Apesar de eu achar que numa realidade alternativa com uma criação diferente o Clint tinha todos os impulsos pra ser um grande marxista, por mais que eu tenha certeza de que ele discordaria e me olharia com uma cara de total desaprovação se me ouvisse falar isso (seu filme Raposa de Fogo/Firefox de 1982 deixa claro a sua perspectiva anticomunista). Mas nesta em que vivemos, é obvio que isso vem do fato de Eastwood ter uma personalidade inteligente, questionadora, intrigante, complicada, complexa, contraditória, longe de dogmas ou sectarismos (grande parte dos seus melhores amigos e admiradores são Democratas ou figuras mais de esquerda, ele ama cultura, arte, ele é agnóstico, anteriormente era ateu, faz meditação, é vegetariano desde a morte do pai etc.), mas também o fato dele ser um libertário clássico estadunidense.

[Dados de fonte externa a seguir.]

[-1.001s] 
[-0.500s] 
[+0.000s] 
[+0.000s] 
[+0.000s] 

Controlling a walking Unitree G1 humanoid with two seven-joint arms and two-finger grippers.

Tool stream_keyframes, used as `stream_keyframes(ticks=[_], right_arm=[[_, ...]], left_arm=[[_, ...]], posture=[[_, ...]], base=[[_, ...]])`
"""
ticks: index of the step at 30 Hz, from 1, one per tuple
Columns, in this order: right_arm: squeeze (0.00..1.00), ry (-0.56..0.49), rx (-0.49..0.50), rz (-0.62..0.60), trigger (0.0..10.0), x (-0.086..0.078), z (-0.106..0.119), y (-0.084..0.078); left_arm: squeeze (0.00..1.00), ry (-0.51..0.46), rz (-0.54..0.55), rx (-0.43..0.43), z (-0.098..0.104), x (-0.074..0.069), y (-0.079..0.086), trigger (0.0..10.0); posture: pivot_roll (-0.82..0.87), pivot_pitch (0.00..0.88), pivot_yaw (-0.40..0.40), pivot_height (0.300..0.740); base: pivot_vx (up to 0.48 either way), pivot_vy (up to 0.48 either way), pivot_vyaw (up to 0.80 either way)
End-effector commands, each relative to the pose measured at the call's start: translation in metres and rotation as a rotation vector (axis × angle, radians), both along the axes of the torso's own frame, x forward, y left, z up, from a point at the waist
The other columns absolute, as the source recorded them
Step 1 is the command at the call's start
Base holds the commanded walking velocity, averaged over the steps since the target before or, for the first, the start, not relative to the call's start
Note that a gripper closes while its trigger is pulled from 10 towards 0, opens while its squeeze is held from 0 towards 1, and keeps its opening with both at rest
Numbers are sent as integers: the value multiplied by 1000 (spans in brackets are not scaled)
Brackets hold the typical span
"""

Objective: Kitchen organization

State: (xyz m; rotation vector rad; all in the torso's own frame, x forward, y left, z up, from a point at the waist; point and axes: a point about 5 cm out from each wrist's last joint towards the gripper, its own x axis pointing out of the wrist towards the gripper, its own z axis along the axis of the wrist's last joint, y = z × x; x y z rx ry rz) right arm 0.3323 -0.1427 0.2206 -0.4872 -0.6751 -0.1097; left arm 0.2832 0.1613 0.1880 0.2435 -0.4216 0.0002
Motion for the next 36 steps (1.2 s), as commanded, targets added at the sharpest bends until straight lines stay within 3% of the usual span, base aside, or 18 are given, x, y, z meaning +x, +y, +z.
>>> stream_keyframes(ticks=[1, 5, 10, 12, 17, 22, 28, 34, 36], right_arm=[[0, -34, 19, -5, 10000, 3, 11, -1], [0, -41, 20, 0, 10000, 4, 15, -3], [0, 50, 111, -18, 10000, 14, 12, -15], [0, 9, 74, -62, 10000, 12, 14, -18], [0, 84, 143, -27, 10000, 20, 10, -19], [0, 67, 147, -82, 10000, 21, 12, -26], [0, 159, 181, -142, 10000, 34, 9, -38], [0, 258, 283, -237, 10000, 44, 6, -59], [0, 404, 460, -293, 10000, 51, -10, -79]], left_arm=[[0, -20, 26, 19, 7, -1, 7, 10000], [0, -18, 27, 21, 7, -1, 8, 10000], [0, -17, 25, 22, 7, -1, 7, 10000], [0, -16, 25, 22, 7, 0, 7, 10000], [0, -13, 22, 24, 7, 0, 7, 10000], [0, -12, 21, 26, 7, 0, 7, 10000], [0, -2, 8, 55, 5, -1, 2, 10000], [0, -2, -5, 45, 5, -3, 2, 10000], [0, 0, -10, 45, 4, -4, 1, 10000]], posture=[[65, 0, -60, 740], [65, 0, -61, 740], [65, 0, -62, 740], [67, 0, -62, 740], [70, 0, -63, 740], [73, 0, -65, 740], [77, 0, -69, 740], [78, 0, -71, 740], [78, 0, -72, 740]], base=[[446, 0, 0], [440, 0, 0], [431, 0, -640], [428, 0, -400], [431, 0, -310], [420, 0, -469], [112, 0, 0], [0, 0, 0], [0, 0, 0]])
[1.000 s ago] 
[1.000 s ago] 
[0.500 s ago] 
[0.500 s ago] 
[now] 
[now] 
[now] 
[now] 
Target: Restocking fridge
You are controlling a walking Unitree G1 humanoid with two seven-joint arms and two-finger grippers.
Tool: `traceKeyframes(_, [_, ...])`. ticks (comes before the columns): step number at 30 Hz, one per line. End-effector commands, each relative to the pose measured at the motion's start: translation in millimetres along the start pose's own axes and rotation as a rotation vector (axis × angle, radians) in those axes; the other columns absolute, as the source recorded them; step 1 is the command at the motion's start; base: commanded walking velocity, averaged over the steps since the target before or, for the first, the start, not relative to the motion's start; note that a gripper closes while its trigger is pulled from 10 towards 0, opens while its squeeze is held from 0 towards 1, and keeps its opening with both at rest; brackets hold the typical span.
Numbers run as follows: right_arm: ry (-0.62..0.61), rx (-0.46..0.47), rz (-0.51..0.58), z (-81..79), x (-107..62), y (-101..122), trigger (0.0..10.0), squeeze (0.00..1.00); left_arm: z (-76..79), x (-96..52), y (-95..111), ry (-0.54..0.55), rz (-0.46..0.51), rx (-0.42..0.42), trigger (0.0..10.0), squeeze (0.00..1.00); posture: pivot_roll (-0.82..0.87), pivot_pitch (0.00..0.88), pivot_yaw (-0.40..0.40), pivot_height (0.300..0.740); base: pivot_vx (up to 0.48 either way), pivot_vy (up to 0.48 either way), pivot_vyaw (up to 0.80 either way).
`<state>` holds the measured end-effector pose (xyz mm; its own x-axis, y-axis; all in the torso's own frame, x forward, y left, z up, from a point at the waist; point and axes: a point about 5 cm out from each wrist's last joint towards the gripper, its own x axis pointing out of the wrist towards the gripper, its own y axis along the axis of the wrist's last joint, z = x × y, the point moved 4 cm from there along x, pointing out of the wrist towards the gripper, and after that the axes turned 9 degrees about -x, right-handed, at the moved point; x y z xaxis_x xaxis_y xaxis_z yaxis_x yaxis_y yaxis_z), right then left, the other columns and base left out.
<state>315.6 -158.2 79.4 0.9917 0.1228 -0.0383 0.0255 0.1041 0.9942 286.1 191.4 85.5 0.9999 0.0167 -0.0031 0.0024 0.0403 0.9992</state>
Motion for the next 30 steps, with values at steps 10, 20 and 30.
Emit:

A favor do aborto, desconfiado de todas as instituições, governos, agentes dela, contra a pena de morte, a favor da eutanásia, do casamento LGBT, a favor do controle de armas, contra a interferência em guerras internacionais (ele foi um dos pouquíssimos republicanos a criticar a Guerra do Iraque e o Vietnã foi um dos motivos pra ele romper com Nixon), das liberdades individuais, alguém que não ignora problemas estruturais como o racismo, o abuso de poder e mesmo assim é um hiper liberal economicamente com uma crença firme em privatizações e no fracasso do Estado. Mas é bom que se diga que o libertarianismo clássico americano de Eastwood e o seu liberalismo, mesmo que uma ideologia política equivocada, é diferente do de figuras como Javier Milei, Paulo Kogos, MBL, o Partido Novo, Felipe d’Avila e outros palhaços que se vendem assim, mas são só hipócritas reacionários querendo tirar direitos como o do aborto para mulheres, relativizando ditaduras ou invadindo exposições artísticas por puro preconceito e pânico moral. Eastwood é uma espécie em extinção em vários sentidos inclusive até nesse: em ser uma direita que mesmo com os seus equívocos não é tosca, não é reacionária, não é antidemocrática e é fiel aos seus preceitos liberais tanto na economia quanto em questões comportamentais. A perspectiva política do Eastwood está mais próxima do Ron Swanson de Parks and Recreation do que do próprio Walt de Gran Torino.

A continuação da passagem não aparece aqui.